ARTIFICIAL INTELLIGENCE
How to make the universe think for us
Charlie Wood | Quantum
“Physicists are building neural networks from vibrations, voltages and lasers, saying the future of computing lies in harnessing the complex physical behaviors of the universe. …McMahon sees his devices as striking, albeit modest, evidence that you don’t need a brain or a computer chip to think. “Any physical system can be a neural network,” he said.
SPACE
AstroForge aims to succeed where other asteroid mining companies have failed
Eric Berger | Ars-Technica
“…the company plans to build and launch what Gialich called a “small” spacecraft to a near-Earth asteroid to mine regolith, refine that material, and send it back to Earth on a ballistic trajectory.

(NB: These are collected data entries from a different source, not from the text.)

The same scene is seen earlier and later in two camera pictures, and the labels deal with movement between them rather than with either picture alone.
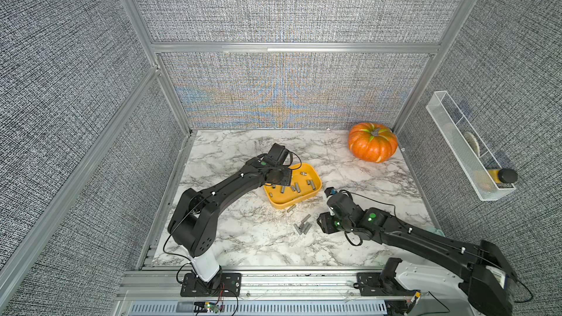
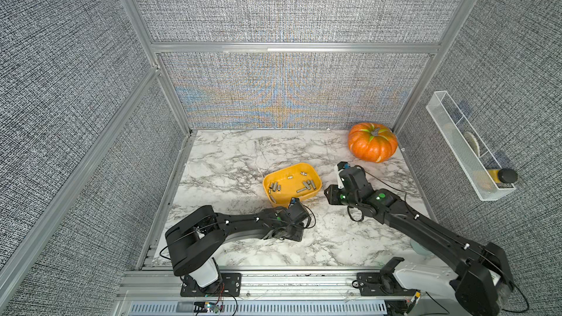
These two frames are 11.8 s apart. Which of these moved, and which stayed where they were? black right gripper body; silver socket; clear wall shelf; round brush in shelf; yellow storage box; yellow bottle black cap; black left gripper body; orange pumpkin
Moved: black right gripper body; black left gripper body; silver socket
Stayed: orange pumpkin; yellow storage box; yellow bottle black cap; round brush in shelf; clear wall shelf
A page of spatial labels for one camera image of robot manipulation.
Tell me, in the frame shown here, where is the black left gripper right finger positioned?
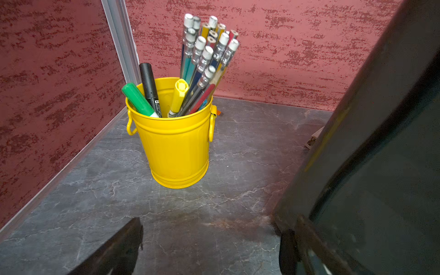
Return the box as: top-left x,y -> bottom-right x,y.
279,215 -> 348,275

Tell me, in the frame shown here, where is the grey stapler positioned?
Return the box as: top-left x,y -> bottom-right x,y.
305,127 -> 324,150

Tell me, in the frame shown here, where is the bundle of pencils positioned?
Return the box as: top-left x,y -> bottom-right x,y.
177,13 -> 239,116

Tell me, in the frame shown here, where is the green marker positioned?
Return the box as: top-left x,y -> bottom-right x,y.
121,83 -> 159,118

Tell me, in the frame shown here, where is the yellow metal pen bucket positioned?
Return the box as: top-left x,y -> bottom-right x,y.
125,77 -> 218,190

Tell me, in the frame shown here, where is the black marker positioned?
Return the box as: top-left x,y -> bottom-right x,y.
139,63 -> 162,118

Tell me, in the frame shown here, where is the left corner aluminium profile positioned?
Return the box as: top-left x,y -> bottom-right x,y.
101,0 -> 142,85

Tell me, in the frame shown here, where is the silver coffee machine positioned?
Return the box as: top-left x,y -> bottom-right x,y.
274,1 -> 440,275

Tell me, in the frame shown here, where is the yellow highlighter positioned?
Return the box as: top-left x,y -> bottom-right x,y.
167,79 -> 189,118

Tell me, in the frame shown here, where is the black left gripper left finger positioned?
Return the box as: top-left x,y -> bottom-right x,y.
70,217 -> 144,275

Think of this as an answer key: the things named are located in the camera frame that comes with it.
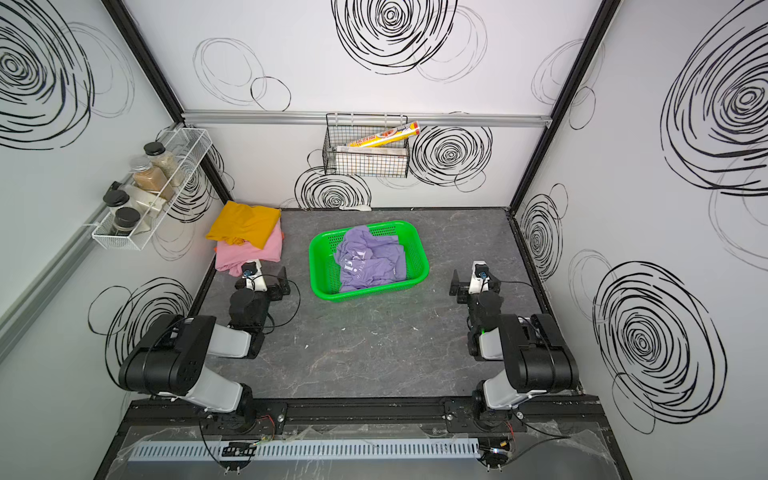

It will then fly through Earth’s atmosphere with a small heat shield and land under a parachute. …Acain and Gialich, respectively veterans of SpaceX and Virgin Orbit, readily admit that what they propose is rather audacious. But they think it’s time for commercial companies to start looking beyond low Earth orbit.
COMPUTING
Listening to the brain with 10,000 electrodes
Barun Dutta | IEEE Spectrum
“Version 2.0 of the [Neuropixels] system, demonstrated last year, increases the number of sensors by about an order of magnitude compared to the initial version produced just four years earlier. It paves the way for future brain-computer interfaces that could allow paralyzed people to communicate at speeds approaching those of normal conversation. With version 3.0 already in development, we believe Neuropixels is only at the beginning of a long road of exponential growth in capabilities, similar to Moore’s Law.
TRANSPORTATION
This is what flying carports should look like
Nicole Kobie | Wired
“It may be years before flying cars take flight, but designers and engineers are already testing the infrastructure they will need to operate. …to hail an “air taxi,” passengers will need to go to a local vertiport, which could be on top of train stations, office buildings, or even floating in water. Determining exactly what these buildings will need is not straightforward. Urban-Air worked with Coventry University on a virtual reality model to test out space before spending 11 weeks assembling Air One, [Urban-Air Port’s 1,700-square-meter modular popup building].”